## Raw data
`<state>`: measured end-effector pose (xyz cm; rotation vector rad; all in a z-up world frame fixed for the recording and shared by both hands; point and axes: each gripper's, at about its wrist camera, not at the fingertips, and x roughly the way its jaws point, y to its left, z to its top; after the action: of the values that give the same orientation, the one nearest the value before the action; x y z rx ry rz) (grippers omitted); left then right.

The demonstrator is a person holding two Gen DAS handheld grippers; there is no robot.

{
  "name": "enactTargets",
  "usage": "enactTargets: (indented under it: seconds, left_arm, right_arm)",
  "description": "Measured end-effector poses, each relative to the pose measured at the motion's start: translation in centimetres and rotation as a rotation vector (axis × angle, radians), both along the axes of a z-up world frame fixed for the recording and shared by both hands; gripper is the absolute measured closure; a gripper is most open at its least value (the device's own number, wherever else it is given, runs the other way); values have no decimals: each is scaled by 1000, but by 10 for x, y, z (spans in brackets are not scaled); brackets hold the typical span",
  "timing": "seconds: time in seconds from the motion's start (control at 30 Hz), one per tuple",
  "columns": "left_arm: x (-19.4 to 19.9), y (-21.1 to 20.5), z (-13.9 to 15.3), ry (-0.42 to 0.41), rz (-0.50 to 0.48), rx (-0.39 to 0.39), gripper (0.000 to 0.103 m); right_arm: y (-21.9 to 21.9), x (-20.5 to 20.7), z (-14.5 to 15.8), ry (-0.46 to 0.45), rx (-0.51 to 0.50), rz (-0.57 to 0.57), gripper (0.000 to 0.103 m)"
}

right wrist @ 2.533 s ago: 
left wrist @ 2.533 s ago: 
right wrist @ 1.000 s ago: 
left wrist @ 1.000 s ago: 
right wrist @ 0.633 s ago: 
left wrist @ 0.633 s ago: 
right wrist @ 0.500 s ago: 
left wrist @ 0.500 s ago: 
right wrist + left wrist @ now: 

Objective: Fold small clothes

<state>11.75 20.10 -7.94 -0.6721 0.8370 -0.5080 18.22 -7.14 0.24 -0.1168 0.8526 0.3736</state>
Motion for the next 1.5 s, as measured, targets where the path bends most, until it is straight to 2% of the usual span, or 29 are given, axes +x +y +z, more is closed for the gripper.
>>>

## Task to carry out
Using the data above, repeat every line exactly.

## Output below
`<state>`: measured end-effector pose (xyz cm; rotation vector rad; all in a z-up world frame fixed for the recording and shared by both hands; point and axes: each gripper's, at about its wrist camera, not at the fingertips, and x roughly the way its jaws point, y to its left, z to its top; after the action: of the values that give the same orientation, the one nearest the value before the action; x y z rx ry rz) (grippers omitted); left then right.

The demonstrator is a person holding two Gen DAS handheld grippers; there is no robot.

{
  "name": "enactTargets",
  "usage": "enactTargets: (indented under it: seconds, left_arm, right_arm)",
  "description": "Measured end-effector poses, each relative to the pose measured at the motion's start: translation in centimetres and rotation as a rotation vector (axis × angle, radians), both along the axes of a z-up world frame fixed for the recording and shared by both hands; gripper is the absolute measured closure; a gripper is most open at its least value (the device's own number, wherever else it is given, runs the other way); values have no decimals: each is scaled by 1000, but by 10 for x, y, z (spans in brackets are not scaled); brackets hold the typical span",
  "timing": "seconds: time in seconds from the motion's start (control at 30 Hz), one per tuple",
  "columns": "left_arm: x (-19.4 to 19.9), y (-21.1 to 20.5), z (-13.9 to 15.3), ry (-0.42 to 0.41), rz (-0.50 to 0.48), rx (-0.39 to 0.39), gripper (0.000 to 0.103 m); right_arm: y (-21.9 to 21.9), x (-20.5 to 20.7), z (-14.5 to 15.8), ry (-0.46 to 0.45), rx (-0.51 to 0.50), rz (-0.57 to 0.57), gripper (0.000 to 0.103 m)"
}

right wrist @ 2.533 s ago: 
left wrist @ 2.533 s ago: 
right wrist @ 1.000 s ago: 
left wrist @ 1.000 s ago: 
right wrist @ 0.633 s ago: 
left wrist @ 0.633 s ago: 
right wrist @ 0.500 s ago: 
left wrist @ 0.500 s ago: 
right wrist + left wrist @ now: 

Objective: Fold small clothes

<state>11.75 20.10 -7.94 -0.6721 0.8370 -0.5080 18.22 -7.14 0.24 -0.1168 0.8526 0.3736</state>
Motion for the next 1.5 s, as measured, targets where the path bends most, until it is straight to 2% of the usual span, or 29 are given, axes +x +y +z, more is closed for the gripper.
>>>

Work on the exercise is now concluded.